→ **What this task involves**:
Print the range of lines that opens with the line containing "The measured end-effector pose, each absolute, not" and closes with the last line of the listing. Include both ends; print nothing more.

BEGIN Source data

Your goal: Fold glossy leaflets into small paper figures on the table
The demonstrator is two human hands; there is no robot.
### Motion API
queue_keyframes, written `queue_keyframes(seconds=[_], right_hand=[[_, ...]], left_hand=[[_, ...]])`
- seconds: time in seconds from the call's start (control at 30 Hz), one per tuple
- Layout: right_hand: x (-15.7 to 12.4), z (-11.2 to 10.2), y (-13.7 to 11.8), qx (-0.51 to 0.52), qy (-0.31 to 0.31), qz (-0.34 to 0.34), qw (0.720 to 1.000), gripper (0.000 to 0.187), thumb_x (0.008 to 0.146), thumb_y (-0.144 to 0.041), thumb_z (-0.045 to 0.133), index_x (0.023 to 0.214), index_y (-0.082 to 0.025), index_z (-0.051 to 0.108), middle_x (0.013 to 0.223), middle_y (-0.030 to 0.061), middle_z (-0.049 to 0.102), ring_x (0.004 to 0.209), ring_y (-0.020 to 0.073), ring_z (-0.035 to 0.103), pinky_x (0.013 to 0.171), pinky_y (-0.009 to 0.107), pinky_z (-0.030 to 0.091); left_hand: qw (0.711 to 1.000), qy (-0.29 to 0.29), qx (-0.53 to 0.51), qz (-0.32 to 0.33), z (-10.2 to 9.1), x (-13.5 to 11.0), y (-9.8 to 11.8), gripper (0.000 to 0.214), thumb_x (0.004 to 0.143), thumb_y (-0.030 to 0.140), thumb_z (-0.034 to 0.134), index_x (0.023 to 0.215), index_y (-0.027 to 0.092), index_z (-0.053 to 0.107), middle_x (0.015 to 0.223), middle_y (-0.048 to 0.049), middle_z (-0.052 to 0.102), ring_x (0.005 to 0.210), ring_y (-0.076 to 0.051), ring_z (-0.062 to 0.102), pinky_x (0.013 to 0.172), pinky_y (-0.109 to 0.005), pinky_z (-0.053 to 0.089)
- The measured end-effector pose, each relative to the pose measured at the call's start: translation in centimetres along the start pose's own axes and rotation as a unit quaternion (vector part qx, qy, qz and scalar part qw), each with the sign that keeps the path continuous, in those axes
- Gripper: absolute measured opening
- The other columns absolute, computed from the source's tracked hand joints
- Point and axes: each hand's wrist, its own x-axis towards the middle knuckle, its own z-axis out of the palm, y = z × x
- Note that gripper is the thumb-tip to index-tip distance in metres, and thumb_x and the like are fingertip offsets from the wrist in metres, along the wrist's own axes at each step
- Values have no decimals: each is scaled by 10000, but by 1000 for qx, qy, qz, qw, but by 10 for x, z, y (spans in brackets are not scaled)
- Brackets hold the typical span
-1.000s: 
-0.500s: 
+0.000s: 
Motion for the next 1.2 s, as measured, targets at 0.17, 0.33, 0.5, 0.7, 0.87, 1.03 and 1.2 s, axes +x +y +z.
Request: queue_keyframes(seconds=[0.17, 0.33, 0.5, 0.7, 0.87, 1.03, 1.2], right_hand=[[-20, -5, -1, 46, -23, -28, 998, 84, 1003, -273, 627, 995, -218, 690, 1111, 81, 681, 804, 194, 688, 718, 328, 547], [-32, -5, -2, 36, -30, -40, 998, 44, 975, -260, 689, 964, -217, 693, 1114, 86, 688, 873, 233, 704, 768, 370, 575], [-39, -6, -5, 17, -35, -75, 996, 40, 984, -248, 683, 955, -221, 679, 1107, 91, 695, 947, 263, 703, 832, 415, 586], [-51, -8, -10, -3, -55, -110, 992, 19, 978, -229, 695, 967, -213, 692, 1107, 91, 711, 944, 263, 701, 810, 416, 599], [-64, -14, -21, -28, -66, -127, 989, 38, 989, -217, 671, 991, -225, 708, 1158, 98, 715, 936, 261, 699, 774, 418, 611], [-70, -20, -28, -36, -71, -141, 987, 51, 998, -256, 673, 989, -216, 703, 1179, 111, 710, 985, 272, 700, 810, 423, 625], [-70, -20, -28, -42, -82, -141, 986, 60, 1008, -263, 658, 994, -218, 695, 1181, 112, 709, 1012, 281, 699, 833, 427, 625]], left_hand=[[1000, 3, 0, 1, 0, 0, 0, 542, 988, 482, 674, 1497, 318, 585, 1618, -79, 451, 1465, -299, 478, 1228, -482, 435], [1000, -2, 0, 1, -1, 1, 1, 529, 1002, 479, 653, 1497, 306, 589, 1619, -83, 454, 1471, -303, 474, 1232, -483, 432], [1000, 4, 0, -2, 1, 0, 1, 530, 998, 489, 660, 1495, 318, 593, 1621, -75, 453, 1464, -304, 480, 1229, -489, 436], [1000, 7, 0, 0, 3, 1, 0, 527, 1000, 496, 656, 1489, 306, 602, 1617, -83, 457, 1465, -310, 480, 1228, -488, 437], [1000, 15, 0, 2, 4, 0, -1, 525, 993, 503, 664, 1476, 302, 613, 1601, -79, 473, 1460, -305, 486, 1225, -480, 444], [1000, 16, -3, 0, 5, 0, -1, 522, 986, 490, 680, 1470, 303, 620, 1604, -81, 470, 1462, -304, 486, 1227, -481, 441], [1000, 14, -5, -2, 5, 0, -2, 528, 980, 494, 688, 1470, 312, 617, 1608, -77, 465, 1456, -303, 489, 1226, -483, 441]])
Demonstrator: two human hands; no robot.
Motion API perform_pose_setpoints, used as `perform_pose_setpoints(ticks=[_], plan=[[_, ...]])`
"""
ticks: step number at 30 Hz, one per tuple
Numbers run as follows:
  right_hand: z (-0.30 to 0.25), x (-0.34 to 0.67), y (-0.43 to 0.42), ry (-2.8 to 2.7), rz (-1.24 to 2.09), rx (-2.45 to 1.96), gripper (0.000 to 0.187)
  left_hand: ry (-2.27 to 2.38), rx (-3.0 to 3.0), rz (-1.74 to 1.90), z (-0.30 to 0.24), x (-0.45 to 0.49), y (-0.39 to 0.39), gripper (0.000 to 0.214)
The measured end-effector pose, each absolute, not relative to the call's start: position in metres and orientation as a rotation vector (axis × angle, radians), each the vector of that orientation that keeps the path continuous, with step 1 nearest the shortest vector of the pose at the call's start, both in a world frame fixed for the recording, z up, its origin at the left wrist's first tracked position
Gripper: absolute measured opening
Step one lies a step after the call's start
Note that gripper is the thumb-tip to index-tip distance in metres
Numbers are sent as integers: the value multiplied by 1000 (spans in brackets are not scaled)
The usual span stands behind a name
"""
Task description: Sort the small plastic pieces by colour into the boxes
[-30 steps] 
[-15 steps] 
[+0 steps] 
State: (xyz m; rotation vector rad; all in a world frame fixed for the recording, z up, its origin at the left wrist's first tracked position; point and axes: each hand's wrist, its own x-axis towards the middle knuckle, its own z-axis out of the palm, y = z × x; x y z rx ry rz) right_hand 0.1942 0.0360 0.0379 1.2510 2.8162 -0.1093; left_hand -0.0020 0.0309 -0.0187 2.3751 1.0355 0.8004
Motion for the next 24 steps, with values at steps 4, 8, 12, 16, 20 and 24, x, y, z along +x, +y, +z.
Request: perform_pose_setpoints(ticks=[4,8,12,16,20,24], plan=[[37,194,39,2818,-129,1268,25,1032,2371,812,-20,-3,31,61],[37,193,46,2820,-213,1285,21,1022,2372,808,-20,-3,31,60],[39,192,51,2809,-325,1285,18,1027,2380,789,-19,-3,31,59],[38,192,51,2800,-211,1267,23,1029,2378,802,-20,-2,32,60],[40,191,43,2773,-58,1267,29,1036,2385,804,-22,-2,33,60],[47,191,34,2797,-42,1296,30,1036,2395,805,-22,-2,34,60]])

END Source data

→ **Answer box**:
The measured end-effector pose, each absolute, not relative to the call's start: position in metres and orientation as a rotation vector (axis × angle, radians), each the vector of that orientation that keeps the path continuous, with step 1 nearest the shortest vector of the pose at the call's start, both in a world frame fixed for the recording, z up, its origin at the left wrist's first tracked position
Gripper: absolute measured opening
Step one lies a step after the call's start
Note that gripper is the thumb-tip to index-tip distance in metres
Numbers are sent as integers: the value multiplied by 1000 (spans in brackets are not scaled)
The usual span stands behind a name
"""
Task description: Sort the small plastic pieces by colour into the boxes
[-30 steps] 
[-15 steps] 
[+0 steps] 
State: (xyz m; rotation vector rad; all in a world frame fixed for the recording, z up, its origin at the left wrist's first tracked position; point and axes: each hand's wrist, its own x-axis towards the middle knuckle, its own z-axis out of the palm, y = z × x; x y z rx ry rz) right_hand 0.1942 0.0360 0.0379 1.2510 2.8162 -0.1093; left_hand -0.0020 0.0309 -0.0187 2.3751 1.0355 0.8004
Motion for the next 24 steps, with values at steps 4, 8, 12, 16, 20 and 24, x, y, z along +x, +y, +z.
Request: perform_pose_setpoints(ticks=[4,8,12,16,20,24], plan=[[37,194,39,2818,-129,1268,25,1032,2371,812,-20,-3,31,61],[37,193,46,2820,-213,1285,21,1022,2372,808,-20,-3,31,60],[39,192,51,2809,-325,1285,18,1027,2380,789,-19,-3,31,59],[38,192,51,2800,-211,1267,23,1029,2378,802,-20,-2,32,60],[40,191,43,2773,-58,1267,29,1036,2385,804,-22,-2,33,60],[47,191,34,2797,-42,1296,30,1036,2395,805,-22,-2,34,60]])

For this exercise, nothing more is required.